Domain-invariant features for mechanism of action prediction in a multi-cell-line drug screen
High-content screening is an important tool in drug discovery and characterization. Often, high-content drug screens are performed on one single-cell line. Yet, a single-cell line cannot be thought of as a perfect disease model. Many diseases feature an important molecular heterogeneity. Consequently, a drug may be effective against one molecular subtype of a disease, but less so against another. To characterize drugs with respect to their effect not only on one cell line but on a panel of cell lines is therefore a promising strategy to streamline the drug discovery process.

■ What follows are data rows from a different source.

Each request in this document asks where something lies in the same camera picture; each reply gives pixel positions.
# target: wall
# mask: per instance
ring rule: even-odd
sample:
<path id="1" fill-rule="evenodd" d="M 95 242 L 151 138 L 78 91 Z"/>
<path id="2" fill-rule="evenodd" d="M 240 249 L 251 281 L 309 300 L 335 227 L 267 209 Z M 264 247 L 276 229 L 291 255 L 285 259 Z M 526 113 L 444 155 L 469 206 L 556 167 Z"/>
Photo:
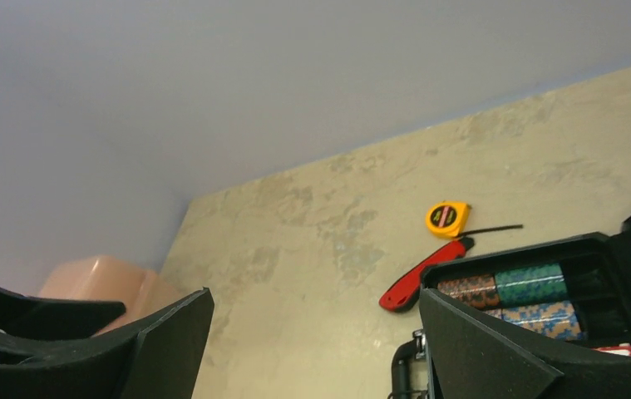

The contribution of this article is 2-fold. First, we investigate whether we can predict drug mechanism of action (MOA) at the molecular level without optimization of the MOA classes to the screen specificities. To this end, we benchmark a set of algorithms within a conventional pipeline, and evaluate their MOA prediction performance according to a statistically rigorous framework. Second, we extend this conventional pipeline to the simultaneous analysis of multiple cell lines, each manifesting potentially different morphological baselines. For this, we propose multi-task autoencoders, including a domain-adaptive model used to construct domain-invariant feature representations across cell lines. We apply these methods to a pilot screen of two triple negative breast cancer cell lines as models for two different molecular subtypes of the disease.
Availability and implementation
https://github.com/jcboyd/multi-cell-line or https://zenodo.org/record/2677923.
Supplementary data are available at Bioinformatics online.